Provided records Block Start
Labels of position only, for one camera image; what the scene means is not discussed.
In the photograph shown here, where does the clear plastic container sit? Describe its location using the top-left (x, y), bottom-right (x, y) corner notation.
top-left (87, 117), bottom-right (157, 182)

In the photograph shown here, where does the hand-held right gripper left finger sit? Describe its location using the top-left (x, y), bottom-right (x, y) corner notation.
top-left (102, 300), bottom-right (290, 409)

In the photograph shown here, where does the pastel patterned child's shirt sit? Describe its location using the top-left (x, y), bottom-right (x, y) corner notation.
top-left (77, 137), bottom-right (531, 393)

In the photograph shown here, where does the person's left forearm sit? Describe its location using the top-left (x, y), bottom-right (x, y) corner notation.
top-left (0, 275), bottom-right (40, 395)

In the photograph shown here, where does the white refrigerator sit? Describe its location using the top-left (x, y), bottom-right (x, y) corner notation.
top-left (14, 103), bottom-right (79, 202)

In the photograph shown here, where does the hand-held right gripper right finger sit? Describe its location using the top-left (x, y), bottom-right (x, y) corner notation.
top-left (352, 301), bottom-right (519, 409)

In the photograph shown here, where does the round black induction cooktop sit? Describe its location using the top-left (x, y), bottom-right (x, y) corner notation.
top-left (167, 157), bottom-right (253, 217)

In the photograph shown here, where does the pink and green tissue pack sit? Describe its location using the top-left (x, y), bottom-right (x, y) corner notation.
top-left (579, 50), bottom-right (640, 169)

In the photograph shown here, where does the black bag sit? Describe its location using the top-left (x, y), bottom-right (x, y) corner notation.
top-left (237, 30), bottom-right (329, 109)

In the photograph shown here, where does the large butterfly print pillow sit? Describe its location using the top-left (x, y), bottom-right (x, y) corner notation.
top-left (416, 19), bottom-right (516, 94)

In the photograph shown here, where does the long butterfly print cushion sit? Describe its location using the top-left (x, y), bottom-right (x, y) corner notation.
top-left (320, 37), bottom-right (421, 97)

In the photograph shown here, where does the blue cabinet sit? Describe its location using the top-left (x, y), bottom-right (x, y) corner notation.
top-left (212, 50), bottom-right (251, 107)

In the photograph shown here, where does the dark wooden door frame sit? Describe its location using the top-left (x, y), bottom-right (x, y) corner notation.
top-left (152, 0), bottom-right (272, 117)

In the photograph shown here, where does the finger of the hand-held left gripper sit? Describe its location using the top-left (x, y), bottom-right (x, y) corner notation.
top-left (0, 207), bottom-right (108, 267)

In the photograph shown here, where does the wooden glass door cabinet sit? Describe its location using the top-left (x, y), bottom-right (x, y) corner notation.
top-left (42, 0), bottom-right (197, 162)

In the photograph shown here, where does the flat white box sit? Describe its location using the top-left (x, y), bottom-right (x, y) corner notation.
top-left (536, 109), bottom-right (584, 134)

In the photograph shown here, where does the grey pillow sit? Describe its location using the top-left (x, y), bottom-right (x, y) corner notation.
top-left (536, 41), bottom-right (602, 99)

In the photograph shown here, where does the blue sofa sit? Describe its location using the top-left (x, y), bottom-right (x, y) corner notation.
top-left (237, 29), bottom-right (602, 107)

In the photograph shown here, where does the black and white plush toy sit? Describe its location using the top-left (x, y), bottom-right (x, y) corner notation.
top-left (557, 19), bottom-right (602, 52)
Provided records Block End
Provided records Block Start
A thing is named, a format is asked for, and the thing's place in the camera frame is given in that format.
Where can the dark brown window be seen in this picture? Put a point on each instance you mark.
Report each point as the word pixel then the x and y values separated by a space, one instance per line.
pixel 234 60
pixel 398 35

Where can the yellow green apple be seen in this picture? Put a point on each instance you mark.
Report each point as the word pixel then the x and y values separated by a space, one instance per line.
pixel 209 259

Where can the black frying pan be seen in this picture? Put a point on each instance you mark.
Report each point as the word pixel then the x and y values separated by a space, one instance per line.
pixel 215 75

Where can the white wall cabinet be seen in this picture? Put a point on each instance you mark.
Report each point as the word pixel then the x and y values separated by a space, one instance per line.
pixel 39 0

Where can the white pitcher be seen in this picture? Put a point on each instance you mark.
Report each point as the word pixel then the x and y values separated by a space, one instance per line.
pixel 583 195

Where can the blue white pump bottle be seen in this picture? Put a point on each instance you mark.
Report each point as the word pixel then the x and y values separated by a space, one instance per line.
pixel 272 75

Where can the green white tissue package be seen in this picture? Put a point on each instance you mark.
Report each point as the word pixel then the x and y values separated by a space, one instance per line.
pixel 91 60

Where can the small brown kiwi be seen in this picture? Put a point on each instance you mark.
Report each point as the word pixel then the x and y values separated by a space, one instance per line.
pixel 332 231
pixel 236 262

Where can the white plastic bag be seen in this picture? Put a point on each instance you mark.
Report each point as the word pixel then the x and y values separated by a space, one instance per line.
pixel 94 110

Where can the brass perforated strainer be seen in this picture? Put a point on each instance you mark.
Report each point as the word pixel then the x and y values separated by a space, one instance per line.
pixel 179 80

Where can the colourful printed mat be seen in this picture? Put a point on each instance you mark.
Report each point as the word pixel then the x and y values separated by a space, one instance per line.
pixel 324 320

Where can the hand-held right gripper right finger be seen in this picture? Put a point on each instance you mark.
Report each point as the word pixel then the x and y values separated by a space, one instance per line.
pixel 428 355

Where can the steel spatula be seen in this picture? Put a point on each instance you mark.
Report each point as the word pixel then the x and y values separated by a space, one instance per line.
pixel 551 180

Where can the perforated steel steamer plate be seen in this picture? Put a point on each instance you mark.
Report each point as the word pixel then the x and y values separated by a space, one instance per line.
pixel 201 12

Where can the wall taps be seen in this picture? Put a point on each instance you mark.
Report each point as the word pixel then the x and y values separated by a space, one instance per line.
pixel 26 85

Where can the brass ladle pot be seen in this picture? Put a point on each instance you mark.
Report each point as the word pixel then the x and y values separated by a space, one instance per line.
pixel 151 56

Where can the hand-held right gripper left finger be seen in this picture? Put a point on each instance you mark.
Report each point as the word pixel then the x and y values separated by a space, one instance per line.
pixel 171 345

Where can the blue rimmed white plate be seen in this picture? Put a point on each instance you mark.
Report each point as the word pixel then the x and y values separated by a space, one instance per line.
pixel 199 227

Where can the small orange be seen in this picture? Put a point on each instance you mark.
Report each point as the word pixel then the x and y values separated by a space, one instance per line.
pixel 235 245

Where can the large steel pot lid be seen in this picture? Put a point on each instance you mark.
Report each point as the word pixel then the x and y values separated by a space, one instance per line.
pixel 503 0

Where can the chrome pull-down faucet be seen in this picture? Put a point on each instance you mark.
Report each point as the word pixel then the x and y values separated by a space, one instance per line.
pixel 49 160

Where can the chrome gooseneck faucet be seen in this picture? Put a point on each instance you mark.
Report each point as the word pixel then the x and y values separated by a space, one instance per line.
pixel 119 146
Provided records Block End
**What you have to do:** Collect the lines of the data that carry the word "plate".

**Answer:**
Where can the perforated steel steamer plate be seen in this picture? Put a point on each instance you mark.
Where can the blue rimmed white plate be seen in this picture? Put a point on each instance you mark.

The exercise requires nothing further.